The culture system of interest is porcine PCLS, as in this ex vivo model the ciliary beating can be observed conveniently under the light microscope. As a respiratory pathogen we chose the H3N2 subtype of swine influenza A viruses, as pigs are an important host for influenza A viruses, and the H3N2 virus is one of the subtypes circulating in pig populations.

Swine-origin influenza A virus of the H1N1 subtype emerged in 2009 and was transmitted from pigs to humans causing a pandemic. To evaluate whether the virulence of strains from human and swine isolated at the beginning year and the years following 2009 changed, porcine air-liquid interface cultures were chosen as an in vitro model to be infected by these strains.

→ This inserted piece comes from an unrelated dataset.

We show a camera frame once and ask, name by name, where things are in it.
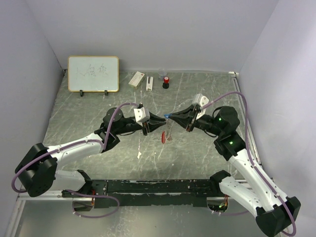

ALI culture systems of differentiated airway epithelial cells possess some parameters derived from mucociliary clearance system and intercellular junction complexes that can be used to reflect viral effects in the airway epithelium. In addition, amino acid sequences of proteins from different isolates are available and can be compared. The data of my in vitro-experiments, should be compared to animal experiments that have been performed by our collaboration partner Ralf Dürrwald (summarized in Introduction, section 7). All these data together should provide a better understanding of the viral virulence.